In the weeks following Christmas we are all about light. Since the winter solstice the earth has turned southward on its rotational axis and the days have started lengthening. But our worship on the Sundays after Epiphany also basks in the theme of light, divine light.
This theme was first announced at Christmas, where God’s light came into the world through the birth of the Christ Child. Then, on the Feast of the Epiphany, three astrologers from the East, representing seekers from the Gentile world, followed a star which lead them to Bethlehem and to God’s revelation through Christ.
For the early church this was a way of describing their experience of the Good News. A Jewish Messiah, fulfilling Jewish hopes, had been enthusiastically embraced by the Gentile world. The Magi represent this world, following its own light (associated with astrology) to a greater light, the light of God’s Chosen One, which would illuminate people of all tribes and races.
In our own time, we recall that the light we receive through Christ is a light intended not for hiding and keeping for ourselves, but for illuminating the world. It is a light not merely for our own private use, to guide our feet along life’s dark pathway, but a light to share with others. This is not to say our job is to make the whole world Christian, but more to say that our faith has a purpose beyond our own salvation: and that is to benefit the world.
Christmas Eve was a delight for the congregation of parents, grandparents and children in particular. Jean L. did a superlative job as narrator while Lynda Greuel, master pageant creator, and her assistants, guided angels, animals, kings and shepherds to their appointed places.

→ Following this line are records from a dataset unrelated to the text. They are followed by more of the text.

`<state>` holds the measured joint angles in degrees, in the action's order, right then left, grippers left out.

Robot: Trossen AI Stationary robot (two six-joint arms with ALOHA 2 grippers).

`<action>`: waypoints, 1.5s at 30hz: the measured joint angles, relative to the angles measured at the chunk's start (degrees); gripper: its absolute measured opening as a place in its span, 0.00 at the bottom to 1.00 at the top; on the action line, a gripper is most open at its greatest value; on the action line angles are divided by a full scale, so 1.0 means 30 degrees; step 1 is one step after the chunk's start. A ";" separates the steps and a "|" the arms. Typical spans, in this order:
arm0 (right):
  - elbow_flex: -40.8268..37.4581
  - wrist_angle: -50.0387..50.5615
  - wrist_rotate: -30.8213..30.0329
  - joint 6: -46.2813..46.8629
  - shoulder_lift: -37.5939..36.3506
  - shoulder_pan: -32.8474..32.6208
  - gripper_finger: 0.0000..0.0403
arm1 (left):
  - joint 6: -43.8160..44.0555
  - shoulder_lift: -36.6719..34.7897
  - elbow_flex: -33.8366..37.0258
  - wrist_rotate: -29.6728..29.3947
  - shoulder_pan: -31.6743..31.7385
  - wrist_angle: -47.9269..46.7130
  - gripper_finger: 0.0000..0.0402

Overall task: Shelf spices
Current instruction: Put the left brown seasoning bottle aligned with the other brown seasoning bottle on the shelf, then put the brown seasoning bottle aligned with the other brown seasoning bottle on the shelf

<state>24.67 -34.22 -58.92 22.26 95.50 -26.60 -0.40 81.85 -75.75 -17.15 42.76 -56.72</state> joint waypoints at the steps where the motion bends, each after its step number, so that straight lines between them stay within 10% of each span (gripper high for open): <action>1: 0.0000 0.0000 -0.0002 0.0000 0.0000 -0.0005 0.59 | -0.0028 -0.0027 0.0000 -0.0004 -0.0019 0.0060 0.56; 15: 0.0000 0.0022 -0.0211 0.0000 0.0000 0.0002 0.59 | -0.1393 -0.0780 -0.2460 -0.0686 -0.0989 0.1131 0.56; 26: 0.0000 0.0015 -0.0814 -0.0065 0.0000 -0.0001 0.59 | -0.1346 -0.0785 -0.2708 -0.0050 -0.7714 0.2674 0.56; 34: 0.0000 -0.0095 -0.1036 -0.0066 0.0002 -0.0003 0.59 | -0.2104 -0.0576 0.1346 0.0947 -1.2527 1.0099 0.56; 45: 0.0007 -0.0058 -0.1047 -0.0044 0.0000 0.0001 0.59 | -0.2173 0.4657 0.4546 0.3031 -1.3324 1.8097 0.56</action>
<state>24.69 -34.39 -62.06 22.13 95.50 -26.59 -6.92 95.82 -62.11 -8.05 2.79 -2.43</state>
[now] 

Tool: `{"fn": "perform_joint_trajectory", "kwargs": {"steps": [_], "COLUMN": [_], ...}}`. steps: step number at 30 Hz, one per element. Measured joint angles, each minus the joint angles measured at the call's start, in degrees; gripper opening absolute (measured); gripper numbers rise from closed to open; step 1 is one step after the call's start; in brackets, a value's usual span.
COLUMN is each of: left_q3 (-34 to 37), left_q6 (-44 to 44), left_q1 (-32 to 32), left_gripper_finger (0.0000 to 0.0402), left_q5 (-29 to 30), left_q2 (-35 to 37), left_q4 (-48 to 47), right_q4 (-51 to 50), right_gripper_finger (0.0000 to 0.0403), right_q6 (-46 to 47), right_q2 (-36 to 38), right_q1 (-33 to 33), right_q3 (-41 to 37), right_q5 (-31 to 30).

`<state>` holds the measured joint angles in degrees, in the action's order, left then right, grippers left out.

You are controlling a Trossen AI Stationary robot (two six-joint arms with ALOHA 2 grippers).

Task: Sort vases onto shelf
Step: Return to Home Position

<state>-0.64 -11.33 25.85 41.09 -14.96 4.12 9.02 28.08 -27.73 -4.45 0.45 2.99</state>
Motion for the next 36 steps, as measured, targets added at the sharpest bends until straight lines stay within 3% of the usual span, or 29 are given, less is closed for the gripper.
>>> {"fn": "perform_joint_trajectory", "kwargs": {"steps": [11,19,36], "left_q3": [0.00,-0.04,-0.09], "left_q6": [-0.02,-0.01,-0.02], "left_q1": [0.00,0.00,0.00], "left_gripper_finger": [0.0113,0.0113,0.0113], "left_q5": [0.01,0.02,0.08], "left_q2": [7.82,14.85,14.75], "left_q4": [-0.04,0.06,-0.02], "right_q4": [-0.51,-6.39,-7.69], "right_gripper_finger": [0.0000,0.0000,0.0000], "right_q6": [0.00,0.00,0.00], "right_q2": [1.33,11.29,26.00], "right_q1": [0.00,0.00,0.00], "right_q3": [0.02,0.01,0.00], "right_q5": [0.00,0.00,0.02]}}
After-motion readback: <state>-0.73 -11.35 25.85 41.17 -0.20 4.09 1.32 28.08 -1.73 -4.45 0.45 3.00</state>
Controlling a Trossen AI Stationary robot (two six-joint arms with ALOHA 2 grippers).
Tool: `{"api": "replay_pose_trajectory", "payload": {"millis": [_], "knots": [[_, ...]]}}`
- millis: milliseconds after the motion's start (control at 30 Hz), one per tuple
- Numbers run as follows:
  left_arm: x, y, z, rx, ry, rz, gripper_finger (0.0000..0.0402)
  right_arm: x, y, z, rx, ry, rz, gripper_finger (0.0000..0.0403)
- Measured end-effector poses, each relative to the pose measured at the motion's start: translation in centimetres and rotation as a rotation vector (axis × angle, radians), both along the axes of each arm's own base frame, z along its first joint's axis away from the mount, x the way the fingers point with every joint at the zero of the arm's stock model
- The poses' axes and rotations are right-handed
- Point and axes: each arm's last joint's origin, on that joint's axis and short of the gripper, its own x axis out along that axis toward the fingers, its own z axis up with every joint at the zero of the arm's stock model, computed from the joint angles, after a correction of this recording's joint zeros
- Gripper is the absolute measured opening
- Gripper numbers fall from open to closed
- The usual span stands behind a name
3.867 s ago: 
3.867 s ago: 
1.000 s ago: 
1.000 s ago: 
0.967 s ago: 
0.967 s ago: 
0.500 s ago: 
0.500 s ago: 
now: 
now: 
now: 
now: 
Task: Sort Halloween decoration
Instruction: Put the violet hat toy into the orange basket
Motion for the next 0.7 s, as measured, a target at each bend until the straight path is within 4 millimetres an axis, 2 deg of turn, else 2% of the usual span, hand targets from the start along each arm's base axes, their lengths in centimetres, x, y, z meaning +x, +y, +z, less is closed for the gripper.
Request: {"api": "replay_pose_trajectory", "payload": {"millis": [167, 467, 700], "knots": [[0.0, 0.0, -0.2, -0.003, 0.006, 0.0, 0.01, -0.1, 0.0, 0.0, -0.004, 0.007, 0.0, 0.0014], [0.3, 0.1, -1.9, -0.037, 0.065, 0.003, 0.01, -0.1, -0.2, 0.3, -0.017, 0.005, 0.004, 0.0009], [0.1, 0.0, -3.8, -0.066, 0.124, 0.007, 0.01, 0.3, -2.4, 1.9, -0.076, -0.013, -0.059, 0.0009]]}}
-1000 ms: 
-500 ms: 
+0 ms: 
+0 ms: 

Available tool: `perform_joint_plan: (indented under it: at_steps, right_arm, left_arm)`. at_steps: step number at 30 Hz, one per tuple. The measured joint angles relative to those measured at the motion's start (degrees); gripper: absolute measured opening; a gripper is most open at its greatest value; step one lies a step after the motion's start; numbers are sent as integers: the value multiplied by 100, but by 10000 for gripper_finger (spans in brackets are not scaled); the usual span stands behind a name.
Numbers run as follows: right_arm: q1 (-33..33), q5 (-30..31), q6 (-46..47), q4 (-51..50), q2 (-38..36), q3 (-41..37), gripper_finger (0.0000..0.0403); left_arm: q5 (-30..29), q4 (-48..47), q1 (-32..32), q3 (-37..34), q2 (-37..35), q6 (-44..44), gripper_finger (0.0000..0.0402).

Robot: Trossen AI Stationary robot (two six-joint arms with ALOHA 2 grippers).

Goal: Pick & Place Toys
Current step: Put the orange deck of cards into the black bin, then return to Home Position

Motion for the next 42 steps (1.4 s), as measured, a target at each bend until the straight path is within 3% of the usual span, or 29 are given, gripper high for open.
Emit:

The C. family (Rob, Jen and Luke) took the roles of Joseph, Mary and the baby Jesus. From the littlest angel who enjoyed making her wings move back and forth to the forbidding-looking King Herod befriending the kings from the Orient, the only unrehearsed pageant in Calgary went off as if it had been practised.
The church was full and the singing of the old carols, accompanied by Jeff Jones at the organ and Marg M. at the piano, was enthusiastic. Once again, the pageant was a hit, especially pleasing as it was Lynda’s last in her position of coordinator of The Excellent Adventure.